PROBLEM DESCRIPTION. Go through the data below and return each line where the string "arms" appears.

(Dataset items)
*** Begin section ***

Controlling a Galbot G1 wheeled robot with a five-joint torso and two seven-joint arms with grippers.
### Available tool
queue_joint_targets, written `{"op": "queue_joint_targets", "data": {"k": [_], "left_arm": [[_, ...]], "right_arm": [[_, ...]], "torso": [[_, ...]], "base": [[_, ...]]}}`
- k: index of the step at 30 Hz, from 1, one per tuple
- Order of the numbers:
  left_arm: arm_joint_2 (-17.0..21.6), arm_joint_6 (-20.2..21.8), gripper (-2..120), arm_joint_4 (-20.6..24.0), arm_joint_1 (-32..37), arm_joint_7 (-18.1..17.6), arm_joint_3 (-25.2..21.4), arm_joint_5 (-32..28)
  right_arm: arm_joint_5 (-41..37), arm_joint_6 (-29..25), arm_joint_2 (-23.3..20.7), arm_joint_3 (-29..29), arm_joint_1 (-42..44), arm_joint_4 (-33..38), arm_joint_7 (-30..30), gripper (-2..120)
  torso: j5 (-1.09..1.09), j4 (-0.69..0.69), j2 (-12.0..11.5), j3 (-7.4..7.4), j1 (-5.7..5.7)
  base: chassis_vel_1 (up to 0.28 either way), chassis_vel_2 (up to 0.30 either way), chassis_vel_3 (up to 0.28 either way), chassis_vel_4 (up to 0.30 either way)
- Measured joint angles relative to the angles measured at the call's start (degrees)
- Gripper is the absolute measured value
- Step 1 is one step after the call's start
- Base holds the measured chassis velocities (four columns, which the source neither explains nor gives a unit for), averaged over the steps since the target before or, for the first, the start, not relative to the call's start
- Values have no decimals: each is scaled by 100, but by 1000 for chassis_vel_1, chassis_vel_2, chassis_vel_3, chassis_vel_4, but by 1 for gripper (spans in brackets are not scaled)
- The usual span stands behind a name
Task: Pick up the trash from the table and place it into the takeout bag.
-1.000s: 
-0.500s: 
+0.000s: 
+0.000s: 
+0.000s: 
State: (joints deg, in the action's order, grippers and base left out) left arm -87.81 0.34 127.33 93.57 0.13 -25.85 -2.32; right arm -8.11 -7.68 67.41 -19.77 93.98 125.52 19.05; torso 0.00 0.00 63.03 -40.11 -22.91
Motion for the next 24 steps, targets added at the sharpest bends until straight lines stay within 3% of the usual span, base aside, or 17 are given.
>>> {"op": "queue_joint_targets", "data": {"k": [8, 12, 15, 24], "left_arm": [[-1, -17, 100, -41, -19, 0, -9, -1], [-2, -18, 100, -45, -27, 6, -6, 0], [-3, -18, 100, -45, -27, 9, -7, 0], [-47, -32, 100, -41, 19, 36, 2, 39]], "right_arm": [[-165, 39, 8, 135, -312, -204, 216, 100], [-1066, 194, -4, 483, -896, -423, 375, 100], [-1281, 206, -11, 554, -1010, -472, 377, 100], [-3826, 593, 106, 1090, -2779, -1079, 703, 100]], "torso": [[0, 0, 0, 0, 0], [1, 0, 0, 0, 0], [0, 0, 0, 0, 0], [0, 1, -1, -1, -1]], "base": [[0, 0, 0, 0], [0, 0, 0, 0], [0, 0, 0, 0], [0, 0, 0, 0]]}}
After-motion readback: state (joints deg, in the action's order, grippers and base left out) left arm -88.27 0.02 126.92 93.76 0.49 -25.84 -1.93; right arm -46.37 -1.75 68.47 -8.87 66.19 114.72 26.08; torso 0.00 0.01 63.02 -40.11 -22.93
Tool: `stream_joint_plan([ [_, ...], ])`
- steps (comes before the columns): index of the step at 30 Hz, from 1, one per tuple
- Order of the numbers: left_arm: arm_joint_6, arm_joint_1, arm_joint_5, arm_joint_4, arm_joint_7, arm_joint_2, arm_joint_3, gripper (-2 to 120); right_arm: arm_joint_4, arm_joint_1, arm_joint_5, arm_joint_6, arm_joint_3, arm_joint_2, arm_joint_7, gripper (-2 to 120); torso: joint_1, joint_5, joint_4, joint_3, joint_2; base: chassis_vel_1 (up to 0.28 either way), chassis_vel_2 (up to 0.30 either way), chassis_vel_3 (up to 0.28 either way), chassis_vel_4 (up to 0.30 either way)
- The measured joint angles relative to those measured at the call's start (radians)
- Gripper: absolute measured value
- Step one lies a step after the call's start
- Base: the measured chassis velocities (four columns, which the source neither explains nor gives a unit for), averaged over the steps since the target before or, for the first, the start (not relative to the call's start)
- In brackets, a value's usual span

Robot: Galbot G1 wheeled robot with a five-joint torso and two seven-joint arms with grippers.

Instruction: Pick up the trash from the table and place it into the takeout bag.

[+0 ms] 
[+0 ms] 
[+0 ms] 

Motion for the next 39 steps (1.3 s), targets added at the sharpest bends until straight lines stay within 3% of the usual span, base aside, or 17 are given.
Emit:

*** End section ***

RESPONSE FOR THIS EXERCISE.
Controlling a Galbot G1 wheeled robot with a five-joint torso and two seven-joint arms with grippers.
Robot: Galbot G1 wheeled robot with a five-joint torso and two seven-joint arms with grippers.

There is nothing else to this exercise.